#### ASSIGNMENT:
With the line containing "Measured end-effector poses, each" as the starting point, write out each line exactly through the final line of the listing, both ends included.

#### DATASET SECTION:
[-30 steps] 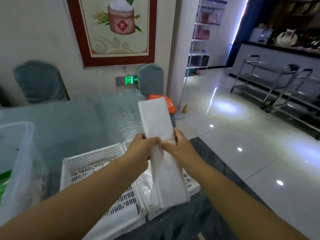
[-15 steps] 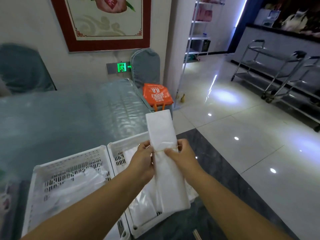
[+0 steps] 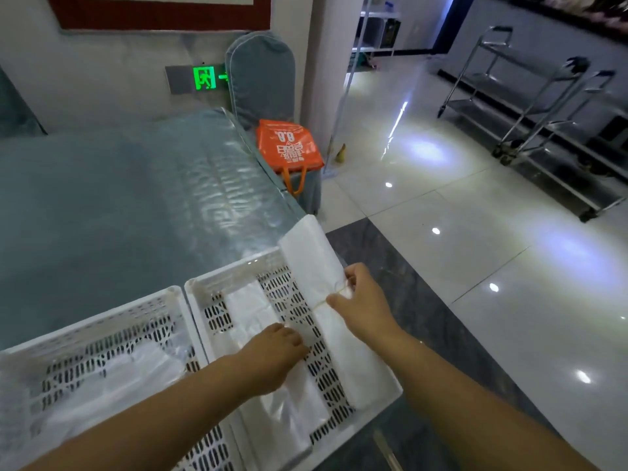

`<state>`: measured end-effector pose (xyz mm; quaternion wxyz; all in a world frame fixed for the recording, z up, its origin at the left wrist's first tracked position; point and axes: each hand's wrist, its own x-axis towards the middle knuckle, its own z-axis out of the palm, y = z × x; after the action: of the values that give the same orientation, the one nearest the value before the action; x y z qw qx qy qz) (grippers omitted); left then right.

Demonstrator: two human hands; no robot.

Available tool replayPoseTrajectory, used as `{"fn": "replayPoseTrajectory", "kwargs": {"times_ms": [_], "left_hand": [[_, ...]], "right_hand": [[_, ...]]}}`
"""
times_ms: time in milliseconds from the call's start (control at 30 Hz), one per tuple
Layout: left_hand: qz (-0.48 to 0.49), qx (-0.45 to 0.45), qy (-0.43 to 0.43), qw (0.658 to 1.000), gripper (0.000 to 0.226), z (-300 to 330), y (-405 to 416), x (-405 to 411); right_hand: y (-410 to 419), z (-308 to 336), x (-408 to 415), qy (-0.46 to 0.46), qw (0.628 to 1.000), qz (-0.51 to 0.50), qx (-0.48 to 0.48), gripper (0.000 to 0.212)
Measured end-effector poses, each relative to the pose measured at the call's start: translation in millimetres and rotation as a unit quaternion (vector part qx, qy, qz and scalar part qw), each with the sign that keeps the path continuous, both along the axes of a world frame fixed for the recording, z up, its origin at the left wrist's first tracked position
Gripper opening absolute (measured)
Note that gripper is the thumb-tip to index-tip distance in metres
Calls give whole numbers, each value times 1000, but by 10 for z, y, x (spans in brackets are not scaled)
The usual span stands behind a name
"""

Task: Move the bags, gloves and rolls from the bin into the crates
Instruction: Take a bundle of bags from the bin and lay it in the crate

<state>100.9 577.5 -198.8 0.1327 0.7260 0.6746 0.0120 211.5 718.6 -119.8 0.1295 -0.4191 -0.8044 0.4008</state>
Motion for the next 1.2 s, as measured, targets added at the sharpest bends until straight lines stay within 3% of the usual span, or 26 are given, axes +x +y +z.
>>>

#### EXERCISE SOLUTION:
Measured end-effector poses, each relative to the pose measured at the call's start: translation in millimetres and rotation as a unit quaternion (vector part qx, qy, qz and scalar part qw), each with the sign that keeps the path continuous, both along the axes of a world frame fixed for the recording, z up, its origin at the left wrist's first tracked position
Gripper opening absolute (measured)
Note that gripper is the thumb-tip to index-tip distance in metres
Calls give whole numbers, each value times 1000, but by 10 for z, y, x (spans in brackets are not scaled)
The usual span stands behind a name
"""

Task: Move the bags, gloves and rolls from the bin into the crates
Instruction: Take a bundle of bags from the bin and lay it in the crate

<state>100.9 577.5 -198.8 0.1327 0.7260 0.6746 0.0120 211.5 718.6 -119.8 0.1295 -0.4191 -0.8044 0.4008</state>
Motion for the next 1.2 s, as measured, targets added at the sharpest bends until straight lines stay within 3% of the usual span, or 26 are given, axes +x +y +z.
>>>

With this, the answer is finished.